Not necessarily a bad thing -- I'd rather we tax oil to make prices high rather than fund our enemies in the war on terrorism, but low *and fluctuating* oil prices has been a barrier to a sane alternative energy program in the past -- permanently higher prices might help convince financers...oh yeah, credit crisis.  Damn.

April 9, 2008 1:02 PM

r-ennis said:

It is getting more and more costly to replace reserves, The high profits of oil companies reflect future capital expenditure to keep up or invest in new energy technologies.

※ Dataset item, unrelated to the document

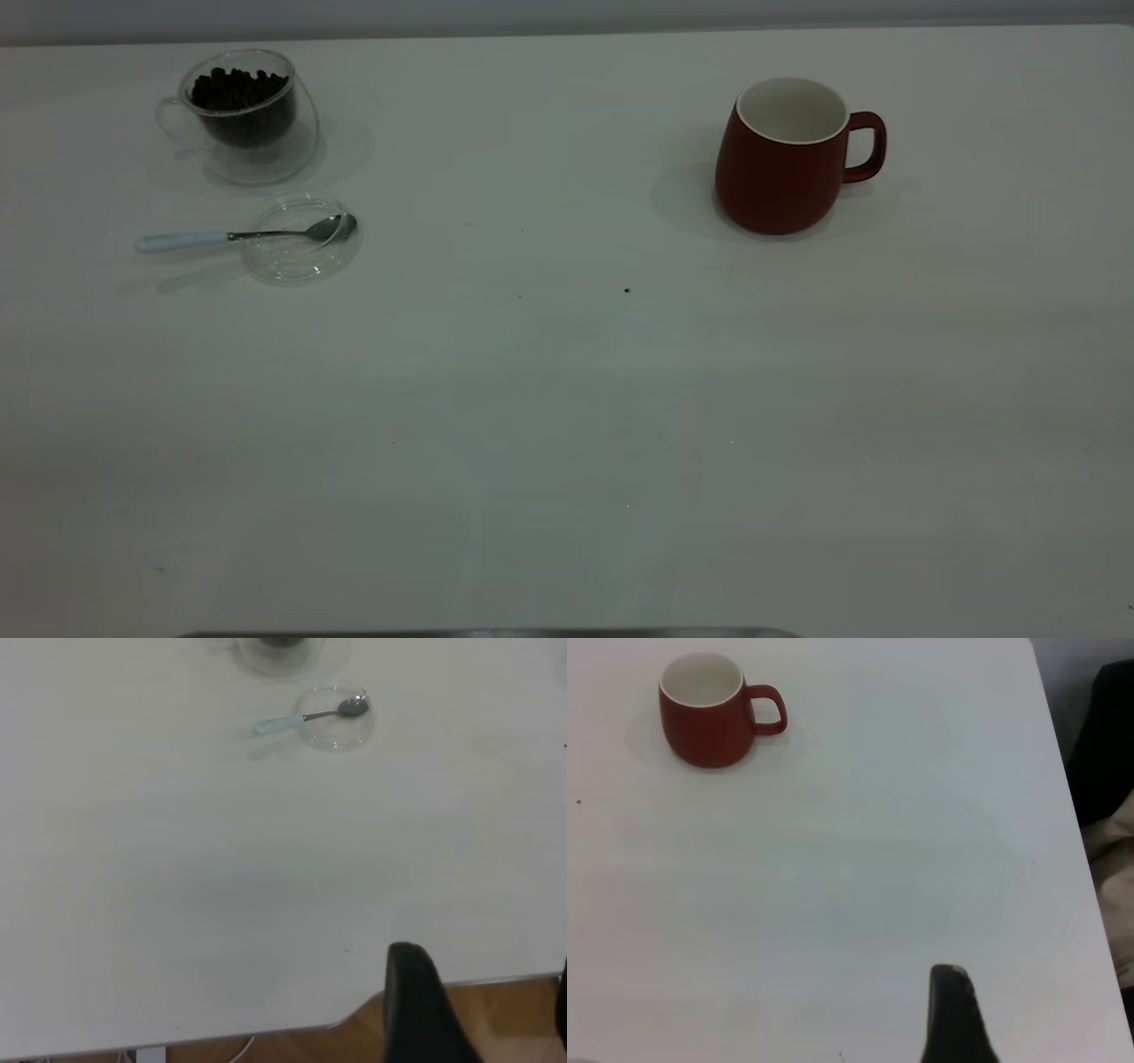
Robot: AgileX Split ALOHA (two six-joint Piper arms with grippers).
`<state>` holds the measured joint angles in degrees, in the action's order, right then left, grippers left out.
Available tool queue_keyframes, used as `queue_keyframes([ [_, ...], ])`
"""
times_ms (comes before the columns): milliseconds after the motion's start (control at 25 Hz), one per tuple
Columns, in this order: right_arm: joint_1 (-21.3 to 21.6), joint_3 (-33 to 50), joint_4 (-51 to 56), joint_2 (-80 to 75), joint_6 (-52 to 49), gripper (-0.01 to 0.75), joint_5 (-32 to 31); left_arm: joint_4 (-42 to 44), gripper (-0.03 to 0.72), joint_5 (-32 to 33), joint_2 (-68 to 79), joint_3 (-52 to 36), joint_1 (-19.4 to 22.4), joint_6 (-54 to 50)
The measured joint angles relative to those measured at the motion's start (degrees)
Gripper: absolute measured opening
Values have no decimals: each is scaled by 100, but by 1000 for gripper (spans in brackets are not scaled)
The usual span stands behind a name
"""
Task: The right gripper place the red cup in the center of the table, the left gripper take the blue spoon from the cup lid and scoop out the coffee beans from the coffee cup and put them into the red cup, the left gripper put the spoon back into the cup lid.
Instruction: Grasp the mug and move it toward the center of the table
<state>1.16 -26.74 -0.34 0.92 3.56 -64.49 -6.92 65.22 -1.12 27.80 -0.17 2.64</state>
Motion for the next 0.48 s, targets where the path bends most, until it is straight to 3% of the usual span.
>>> queue_keyframes([
  [280,0,-88,195,-207,-23,526,162,0,433,0,0,0,0,0],
  [480,0,-124,1025,-1224,154,551,1575,0,433,0,0,0,0,0],
])
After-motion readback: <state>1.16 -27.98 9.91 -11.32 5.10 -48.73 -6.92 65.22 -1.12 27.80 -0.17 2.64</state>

It would be a huge mistake to pursue windfall profits taxes as explicitly stated by Obama and implied by Clinton.

April 9, 2008 1:07 PM

roidubouloi said:

Nonsense r-ennis.  The oil companies are not going to invest those huge profits in oil production.  They are going to pay them out or hoard them.  They idea that they are necessary for future oil production is pettifoggery, my favorite word of the day.  Future investment will based on future returns and there is not the slightest reason to believe that that investment will not be financed without a windfall today on past investment.  Your position is pure ideology.  Has nothing whatever to do with economics.

April 9, 2008 11:04 PM

r-ennis said:

Mr. roidubouloi, I will not respond in the irritating and insulting manner you have, but do the arithmetic. The world uses about 80 million barrels per day of crude oil. At $100 per day, that amounts to $8 billion per day required to replace reserves. All the money in all the oil companies cannot possibly keep up even without being severely penalized with windfall profits taxes. Exxon's profit sound high, but their return on invested capital is in the single digits. Check it out.